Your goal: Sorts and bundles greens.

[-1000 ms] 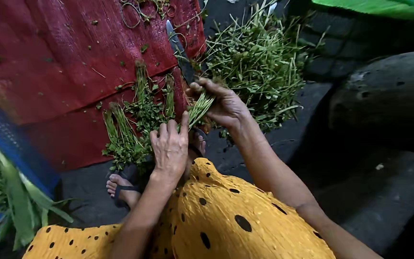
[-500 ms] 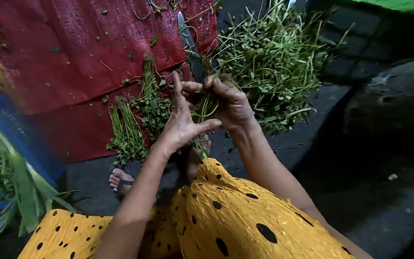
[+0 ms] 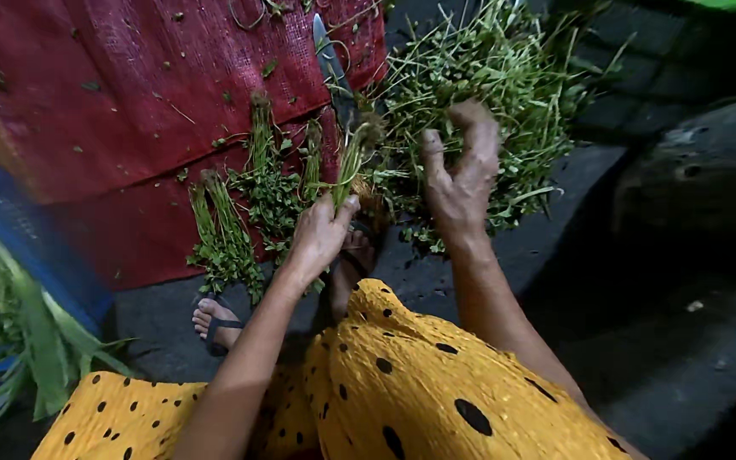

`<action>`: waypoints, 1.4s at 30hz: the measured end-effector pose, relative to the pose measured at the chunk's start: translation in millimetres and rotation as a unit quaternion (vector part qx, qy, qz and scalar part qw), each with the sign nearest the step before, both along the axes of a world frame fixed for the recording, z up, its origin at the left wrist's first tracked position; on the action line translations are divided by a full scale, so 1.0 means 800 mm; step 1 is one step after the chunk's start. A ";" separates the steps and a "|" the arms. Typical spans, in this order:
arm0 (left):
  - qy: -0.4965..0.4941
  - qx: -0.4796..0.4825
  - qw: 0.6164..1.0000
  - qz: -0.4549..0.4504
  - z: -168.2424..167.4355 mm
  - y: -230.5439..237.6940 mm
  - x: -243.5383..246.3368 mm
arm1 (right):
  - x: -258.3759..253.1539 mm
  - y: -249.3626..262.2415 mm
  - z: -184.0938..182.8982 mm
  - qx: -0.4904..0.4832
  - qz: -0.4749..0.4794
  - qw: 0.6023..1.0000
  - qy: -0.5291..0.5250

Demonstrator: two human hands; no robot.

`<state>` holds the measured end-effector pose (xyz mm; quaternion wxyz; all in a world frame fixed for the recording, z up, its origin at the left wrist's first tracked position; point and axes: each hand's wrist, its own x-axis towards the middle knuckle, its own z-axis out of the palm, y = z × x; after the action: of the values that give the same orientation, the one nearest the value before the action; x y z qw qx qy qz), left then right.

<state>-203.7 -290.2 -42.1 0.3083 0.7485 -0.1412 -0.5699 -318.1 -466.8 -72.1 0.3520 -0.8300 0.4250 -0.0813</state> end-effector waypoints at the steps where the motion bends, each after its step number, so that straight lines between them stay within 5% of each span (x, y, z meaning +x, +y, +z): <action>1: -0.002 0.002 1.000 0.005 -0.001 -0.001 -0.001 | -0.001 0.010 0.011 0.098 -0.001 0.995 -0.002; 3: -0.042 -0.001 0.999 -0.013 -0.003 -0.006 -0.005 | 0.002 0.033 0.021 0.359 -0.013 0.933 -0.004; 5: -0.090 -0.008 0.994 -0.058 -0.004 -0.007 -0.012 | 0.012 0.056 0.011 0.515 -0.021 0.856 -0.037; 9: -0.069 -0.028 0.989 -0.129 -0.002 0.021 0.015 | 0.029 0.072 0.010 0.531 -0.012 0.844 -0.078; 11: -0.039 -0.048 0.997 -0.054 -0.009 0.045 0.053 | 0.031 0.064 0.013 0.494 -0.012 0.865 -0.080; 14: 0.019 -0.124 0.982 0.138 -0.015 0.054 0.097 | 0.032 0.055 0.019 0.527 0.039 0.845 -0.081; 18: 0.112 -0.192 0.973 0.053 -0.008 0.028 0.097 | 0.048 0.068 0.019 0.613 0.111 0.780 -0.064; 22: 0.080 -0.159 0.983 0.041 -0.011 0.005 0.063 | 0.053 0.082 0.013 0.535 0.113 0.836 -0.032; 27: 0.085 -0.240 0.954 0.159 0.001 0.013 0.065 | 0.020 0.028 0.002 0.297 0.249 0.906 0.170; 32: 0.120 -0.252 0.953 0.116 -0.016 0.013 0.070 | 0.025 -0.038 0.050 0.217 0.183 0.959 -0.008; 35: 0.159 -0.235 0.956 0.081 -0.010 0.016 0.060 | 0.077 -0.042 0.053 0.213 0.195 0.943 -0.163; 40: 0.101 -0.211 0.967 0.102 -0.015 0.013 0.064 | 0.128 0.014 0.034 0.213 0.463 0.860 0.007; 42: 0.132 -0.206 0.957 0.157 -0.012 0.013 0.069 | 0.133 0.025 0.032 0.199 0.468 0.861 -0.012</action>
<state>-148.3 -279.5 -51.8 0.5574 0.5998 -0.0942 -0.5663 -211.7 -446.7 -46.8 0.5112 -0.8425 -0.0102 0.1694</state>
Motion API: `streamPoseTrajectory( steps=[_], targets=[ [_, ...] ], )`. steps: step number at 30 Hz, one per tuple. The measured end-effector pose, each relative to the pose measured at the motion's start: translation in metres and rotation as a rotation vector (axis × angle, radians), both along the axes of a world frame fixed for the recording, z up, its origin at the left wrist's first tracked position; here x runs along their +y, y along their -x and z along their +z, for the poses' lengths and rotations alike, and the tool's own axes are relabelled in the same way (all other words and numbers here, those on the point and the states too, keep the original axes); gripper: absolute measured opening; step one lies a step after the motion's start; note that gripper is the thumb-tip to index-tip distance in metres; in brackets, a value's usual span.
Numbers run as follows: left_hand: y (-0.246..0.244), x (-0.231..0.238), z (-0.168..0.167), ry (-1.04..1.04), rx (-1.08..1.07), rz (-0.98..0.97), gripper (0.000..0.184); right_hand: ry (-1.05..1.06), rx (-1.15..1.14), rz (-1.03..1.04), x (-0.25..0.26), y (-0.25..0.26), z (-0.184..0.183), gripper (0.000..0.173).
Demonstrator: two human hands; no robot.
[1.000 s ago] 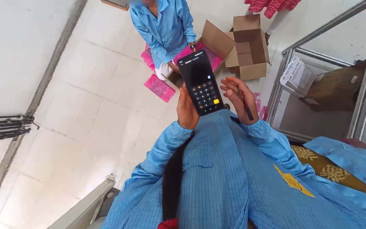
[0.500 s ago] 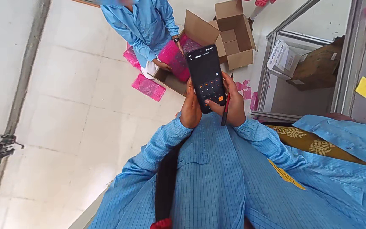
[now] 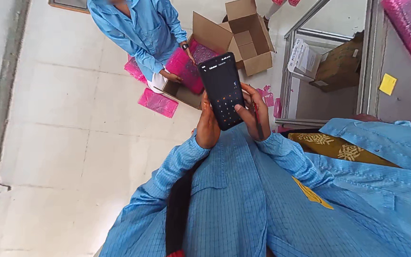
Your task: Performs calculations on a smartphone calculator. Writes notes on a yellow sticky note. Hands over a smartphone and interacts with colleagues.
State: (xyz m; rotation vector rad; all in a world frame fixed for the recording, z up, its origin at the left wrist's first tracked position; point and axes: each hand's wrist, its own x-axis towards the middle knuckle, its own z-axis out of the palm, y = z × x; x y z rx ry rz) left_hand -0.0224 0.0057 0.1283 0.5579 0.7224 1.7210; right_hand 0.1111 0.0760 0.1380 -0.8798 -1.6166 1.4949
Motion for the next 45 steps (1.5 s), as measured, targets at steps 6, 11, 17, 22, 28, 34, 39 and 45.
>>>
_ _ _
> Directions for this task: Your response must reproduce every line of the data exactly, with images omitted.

> Problem solution:
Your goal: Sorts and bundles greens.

[-1000 ms] 
[-500 ms] 
[+0 ms] 

`<action>`: waypoints, 1.4s at 30hz: the measured end-effector pose, relative to the pose measured at the chunk's start: translation in millimetres and rotation as a unit quaternion (vector part qx, qy, qz and scalar part qw), each with the sign nearest the step before, both along the axes of a world frame fixed for the recording, z up, its origin at the left wrist's first tracked position; on the action line translations are divided by a full scale, so 1.0 means 800 mm; step 1 is one step after the chunk's start. A ";" separates the steps and a "|" the arms. Typical spans, in this order:
arm0 (left):
  - qy: -0.4965..0.4941
  - qx: -0.4796..0.4825
  - qw: 0.6164..1.0000
  - qz: -0.4549..0.4504
  - z: -168.2424..167.4355 mm
  - y: -230.5439..237.6940 mm
  - x: -243.5383..246.3368 mm
arm1 (right):
  - x: -258.3759..253.1539 mm
  - y: -249.3626..262.2415 mm
  - z: -184.0938..182.8982 mm
  - qx: -0.4904..0.4832
  - qz: -0.4749..0.4794
  - qw: 0.6023..1.0000
  - qy: -0.5291..0.5250

Demonstrator: two human hands; no robot.

`<state>` holds the measured end-effector pose (xyz mm; quaternion wxyz; all in a world frame fixed for the recording, z up, its origin at the left wrist's first tracked position; point and axes: each hand's wrist, its own x-axis towards the middle knuckle, its own z-axis out of the palm, y = z × x; after the action: of the values that give the same orientation, the one nearest the value before the action; x y z qw qx qy qz), left then right.

<state>-203.7 -290.2 -42.1 0.3083 0.7485 -0.1412 -0.5699 -318.1 -466.8 -72.1 0.3520 -0.8300 0.4250 -0.0813</state> end-effector waypoints at the steps where the motion bends, each after its step number, so that straight lines between them stay within 5% of each span (x, y, z meaning +x, +y, +z): <action>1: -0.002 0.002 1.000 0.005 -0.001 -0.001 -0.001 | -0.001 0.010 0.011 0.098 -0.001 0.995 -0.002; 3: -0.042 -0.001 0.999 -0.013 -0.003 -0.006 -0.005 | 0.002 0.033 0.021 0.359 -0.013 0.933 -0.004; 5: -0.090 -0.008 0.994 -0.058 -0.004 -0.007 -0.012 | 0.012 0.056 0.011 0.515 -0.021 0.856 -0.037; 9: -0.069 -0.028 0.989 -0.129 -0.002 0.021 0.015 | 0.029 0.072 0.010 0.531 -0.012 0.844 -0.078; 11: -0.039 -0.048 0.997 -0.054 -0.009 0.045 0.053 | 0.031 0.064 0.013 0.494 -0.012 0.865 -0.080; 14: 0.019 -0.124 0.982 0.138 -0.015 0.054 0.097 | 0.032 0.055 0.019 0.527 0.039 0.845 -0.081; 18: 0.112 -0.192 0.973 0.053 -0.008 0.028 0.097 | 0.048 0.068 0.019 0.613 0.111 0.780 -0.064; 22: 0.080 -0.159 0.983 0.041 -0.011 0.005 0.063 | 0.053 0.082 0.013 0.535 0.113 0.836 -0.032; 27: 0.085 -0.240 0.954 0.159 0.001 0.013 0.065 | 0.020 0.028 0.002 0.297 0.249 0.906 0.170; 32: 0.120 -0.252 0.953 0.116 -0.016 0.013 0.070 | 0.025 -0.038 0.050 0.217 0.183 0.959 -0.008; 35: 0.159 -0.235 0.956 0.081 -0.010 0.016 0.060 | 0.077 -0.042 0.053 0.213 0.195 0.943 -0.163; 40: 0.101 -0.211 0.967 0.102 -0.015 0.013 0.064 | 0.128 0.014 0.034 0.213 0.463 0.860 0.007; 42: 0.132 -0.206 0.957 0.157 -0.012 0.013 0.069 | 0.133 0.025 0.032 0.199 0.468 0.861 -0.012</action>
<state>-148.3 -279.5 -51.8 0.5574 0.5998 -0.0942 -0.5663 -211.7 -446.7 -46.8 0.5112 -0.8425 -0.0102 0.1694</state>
Motion API: `streamPoseTrajectory( steps=[_], targets=[ [_, ...] ], )`. steps: step number at 30 Hz, one per tuple. The measured end-effector pose, each relative to the pose measured at the motion's start: translation in metres and rotation as a rotation vector (axis × angle, radians), both along the axes of a world frame fixed for the recording, z up, its origin at the left wrist's first tracked position; here x runs along their +y, y along their -x and z along their +z, for the poses' lengths and rotations alike, and the tool's own axes are relabelled in the same way (all other words and numbers here, those on the point and the states too, keep the original axes); gripper: absolute measured opening; step one lies a step after the motion's start; note that gripper is the thumb-tip to index-tip distance in metres; in brackets, a value's usual span.
Numbers run as follows: left_hand: y (-0.246..0.244), x (-0.231..0.238), z (-0.168..0.167), ry (-1.04..1.04), rx (-1.08..1.07), rz (-0.98..0.97), gripper (0.000..0.184); right_hand: ry (-1.05..1.06), rx (-1.15..1.14), rz (-1.03..1.04), x (-0.25..0.26), y (-0.25..0.26), z (-0.184..0.183), gripper (0.000..0.173).
Demonstrator: two human hands; no robot.
[1.000 s ago] 
[0.500 s ago] 
[now] 
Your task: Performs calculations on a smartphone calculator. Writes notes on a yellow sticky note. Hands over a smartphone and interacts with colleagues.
State: (xyz m; rotation vector rad; all in a world frame fixed for the recording, z up, its origin at the left wrist's first tracked position; point and axes: each hand's wrist, its own x-axis towards the middle knuckle, its own z-axis out of the palm, y = z × x; x y z rx ry rz) left_hand -0.0224 0.0057 0.1283 0.5579 0.7224 1.7210; right_hand 0.1111 0.0760 0.1380 -0.8798 -1.6166 1.4949
Motion for the next 45 steps (1.5 s), as measured, targets at steps 6, 11, 17, 22, 28, 34, 39 and 45.
>>>

Nothing else belongs to the answer.